= WHAT YOU WILL DO =
If a line below falls between the line with "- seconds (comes" and the line with "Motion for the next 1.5", or is one of those two, output it exactly; output nothing else and no pictures.

————

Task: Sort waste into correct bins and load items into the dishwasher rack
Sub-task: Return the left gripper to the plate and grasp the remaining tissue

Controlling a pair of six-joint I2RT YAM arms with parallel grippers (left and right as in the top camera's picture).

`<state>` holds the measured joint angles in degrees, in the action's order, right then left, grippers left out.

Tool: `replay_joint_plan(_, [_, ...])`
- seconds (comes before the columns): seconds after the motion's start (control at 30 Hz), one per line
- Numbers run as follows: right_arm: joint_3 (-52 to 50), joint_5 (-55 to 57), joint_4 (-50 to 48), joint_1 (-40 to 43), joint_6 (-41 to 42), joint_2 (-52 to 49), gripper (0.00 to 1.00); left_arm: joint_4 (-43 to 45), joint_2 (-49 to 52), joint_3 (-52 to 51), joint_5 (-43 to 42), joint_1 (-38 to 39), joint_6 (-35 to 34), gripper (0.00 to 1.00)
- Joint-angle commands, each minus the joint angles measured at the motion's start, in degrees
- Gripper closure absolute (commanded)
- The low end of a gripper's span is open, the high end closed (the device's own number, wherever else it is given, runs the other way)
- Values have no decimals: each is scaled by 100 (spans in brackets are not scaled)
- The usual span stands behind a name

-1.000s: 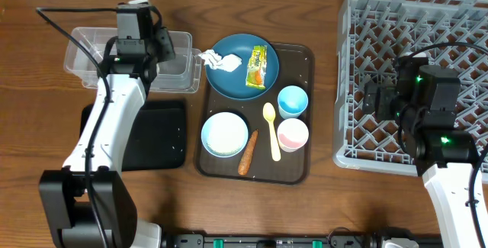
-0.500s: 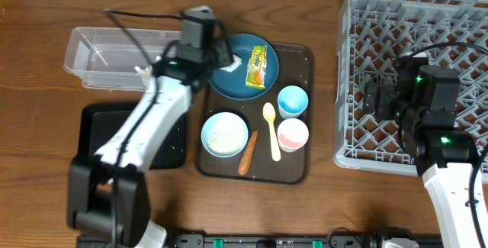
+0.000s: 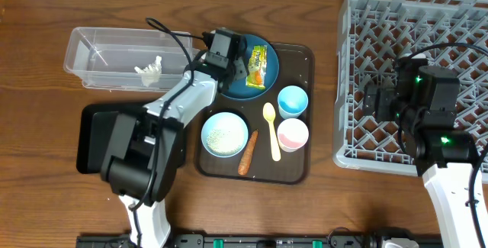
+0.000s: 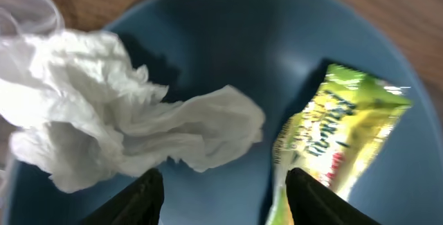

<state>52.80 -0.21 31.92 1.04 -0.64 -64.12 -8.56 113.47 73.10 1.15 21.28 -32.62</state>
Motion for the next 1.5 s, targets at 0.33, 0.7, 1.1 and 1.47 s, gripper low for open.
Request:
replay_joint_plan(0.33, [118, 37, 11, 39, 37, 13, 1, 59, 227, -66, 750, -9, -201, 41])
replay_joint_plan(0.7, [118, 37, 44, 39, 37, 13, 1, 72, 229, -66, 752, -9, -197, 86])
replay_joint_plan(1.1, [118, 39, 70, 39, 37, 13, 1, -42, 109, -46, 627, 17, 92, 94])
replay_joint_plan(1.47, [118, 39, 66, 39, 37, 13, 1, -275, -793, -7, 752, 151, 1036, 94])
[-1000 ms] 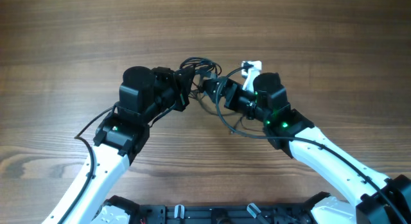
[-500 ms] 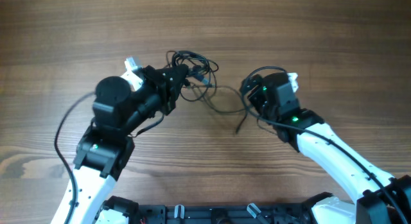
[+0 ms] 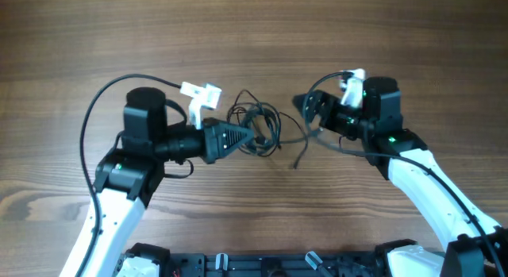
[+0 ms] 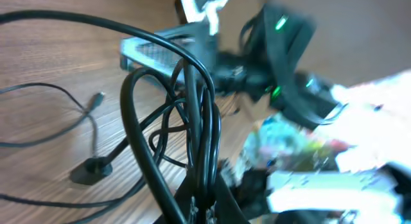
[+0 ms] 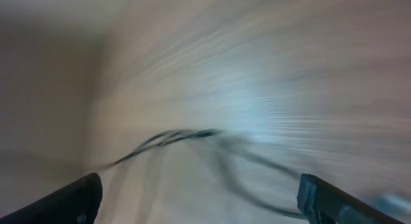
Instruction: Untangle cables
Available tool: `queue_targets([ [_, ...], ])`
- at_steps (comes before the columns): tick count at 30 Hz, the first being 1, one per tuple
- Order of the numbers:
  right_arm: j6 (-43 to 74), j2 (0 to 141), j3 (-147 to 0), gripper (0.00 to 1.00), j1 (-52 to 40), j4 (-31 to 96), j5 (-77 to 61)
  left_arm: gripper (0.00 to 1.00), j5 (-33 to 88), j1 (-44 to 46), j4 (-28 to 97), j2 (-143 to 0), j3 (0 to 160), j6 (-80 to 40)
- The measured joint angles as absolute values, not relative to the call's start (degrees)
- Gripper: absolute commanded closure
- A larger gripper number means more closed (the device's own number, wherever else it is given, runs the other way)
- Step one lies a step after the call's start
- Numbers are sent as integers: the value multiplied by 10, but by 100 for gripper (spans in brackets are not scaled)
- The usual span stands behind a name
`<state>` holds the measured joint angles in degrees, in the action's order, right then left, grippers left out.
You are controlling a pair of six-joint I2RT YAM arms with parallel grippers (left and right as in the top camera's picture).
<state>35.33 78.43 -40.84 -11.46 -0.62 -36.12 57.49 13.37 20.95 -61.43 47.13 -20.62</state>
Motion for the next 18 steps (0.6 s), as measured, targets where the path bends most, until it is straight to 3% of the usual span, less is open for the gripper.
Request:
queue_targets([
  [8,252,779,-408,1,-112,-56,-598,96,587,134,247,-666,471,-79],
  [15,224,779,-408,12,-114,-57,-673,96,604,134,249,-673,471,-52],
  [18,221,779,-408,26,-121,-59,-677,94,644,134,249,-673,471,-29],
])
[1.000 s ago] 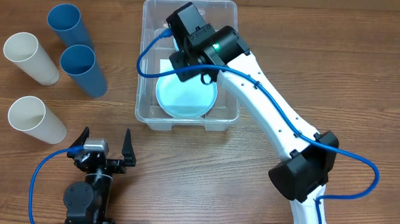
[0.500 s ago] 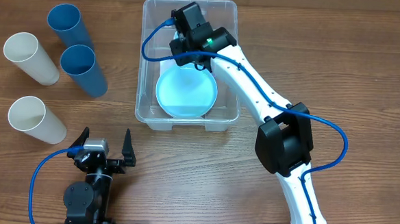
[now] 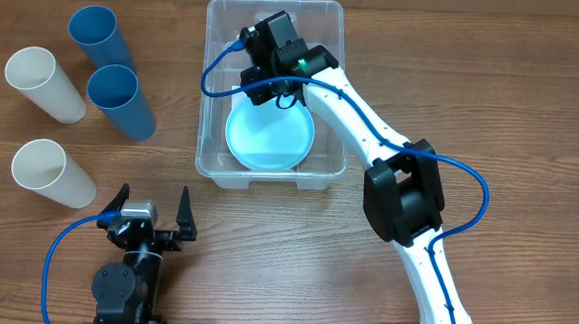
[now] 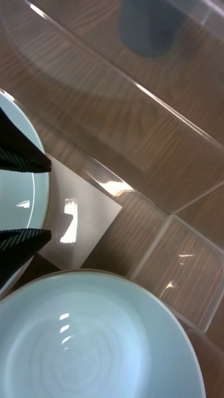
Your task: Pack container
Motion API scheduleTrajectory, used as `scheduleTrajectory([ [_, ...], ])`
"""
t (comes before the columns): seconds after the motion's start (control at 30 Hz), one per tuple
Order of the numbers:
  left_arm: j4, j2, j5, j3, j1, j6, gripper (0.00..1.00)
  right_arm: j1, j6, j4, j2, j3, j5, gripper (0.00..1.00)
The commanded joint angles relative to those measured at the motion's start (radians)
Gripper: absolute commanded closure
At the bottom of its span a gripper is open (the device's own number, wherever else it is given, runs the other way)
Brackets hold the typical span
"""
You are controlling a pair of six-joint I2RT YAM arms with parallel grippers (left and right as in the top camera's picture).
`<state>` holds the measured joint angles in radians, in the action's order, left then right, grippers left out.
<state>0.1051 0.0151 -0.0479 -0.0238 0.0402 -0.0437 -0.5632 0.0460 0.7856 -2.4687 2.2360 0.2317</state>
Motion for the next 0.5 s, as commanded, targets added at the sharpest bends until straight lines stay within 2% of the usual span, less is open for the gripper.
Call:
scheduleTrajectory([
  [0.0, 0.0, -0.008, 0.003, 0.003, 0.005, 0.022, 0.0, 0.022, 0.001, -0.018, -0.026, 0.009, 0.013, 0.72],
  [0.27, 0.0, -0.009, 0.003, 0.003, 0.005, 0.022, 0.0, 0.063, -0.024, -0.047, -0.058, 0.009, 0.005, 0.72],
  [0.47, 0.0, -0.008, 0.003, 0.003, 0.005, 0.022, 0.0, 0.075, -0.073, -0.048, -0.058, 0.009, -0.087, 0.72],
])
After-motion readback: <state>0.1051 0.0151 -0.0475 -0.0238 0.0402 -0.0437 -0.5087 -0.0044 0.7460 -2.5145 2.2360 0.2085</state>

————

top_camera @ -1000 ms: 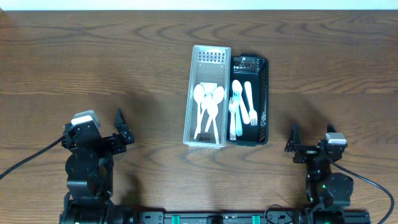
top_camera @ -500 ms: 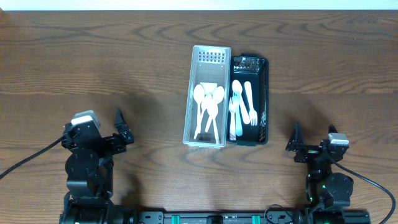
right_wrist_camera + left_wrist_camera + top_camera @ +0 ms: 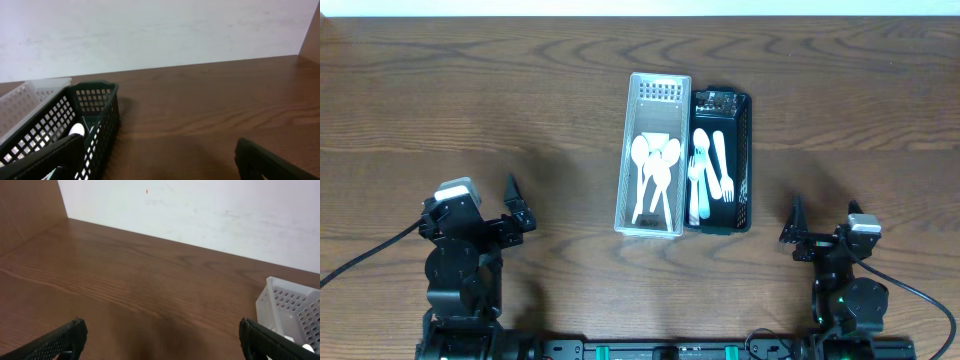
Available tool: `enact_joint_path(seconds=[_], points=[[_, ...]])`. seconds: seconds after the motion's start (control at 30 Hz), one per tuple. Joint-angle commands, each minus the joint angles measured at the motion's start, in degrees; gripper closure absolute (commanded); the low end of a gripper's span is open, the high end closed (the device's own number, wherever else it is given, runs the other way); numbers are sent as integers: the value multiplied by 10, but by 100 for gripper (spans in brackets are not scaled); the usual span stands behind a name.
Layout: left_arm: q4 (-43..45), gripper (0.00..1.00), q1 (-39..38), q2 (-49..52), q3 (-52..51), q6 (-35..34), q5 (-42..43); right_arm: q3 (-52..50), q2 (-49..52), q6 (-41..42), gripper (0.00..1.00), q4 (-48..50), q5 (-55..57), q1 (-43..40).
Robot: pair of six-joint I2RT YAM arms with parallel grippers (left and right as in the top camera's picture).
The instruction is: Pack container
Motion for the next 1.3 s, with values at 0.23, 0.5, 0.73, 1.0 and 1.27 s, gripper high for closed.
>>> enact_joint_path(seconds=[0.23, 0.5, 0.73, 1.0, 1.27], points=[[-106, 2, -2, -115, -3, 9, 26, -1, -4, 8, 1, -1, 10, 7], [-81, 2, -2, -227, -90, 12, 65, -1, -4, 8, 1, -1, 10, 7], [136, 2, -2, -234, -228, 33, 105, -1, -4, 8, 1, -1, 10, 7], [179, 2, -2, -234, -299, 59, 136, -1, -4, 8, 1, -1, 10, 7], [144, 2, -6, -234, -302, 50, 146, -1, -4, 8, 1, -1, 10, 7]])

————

= RESPONSE =
- seconds (comes before the columns): seconds after the motion's start (control at 30 Hz), one per line
- Numbers run as follows: right_arm: joint_3 (-52 to 50), joint_5 (-55 to 57), joint_4 (-50 to 48), joint_1 (-40 to 43), joint_6 (-41 to 42), joint_2 (-52 to 49), gripper (0.00 to 1.00); left_arm: joint_4 (-43 to 45), joint_2 (-49 to 52), joint_3 (-52 to 51), joint_5 (-43 to 42), joint_1 (-38 to 39), joint_6 (-35 to 34), gripper (0.00 to 1.00)
- Joint-angle commands, each minus the joint angles measured at the motion's start, in degrees
- Gripper closure absolute (commanded)
- The low end of a gripper's span is open, the high end closed (the device's own number, wherever else it is given, runs the other way)
- Values have no decimals: each is scaled by 100 (spans in brackets are not scaled)
- The usual span stands behind a name

-1.000s: 
-0.500s: 
+0.000s: 
+0.000s: 

<state>52.80 -0.21 31.92 1.04 -0.64 -64.12 -8.56 113.47 73.10 1.15 21.28 -32.62</state>
Motion for the next 1.5 s, targets at 0.33, 0.7, 1.1 and 1.47 s, gripper low for open.

This output has been written out in full.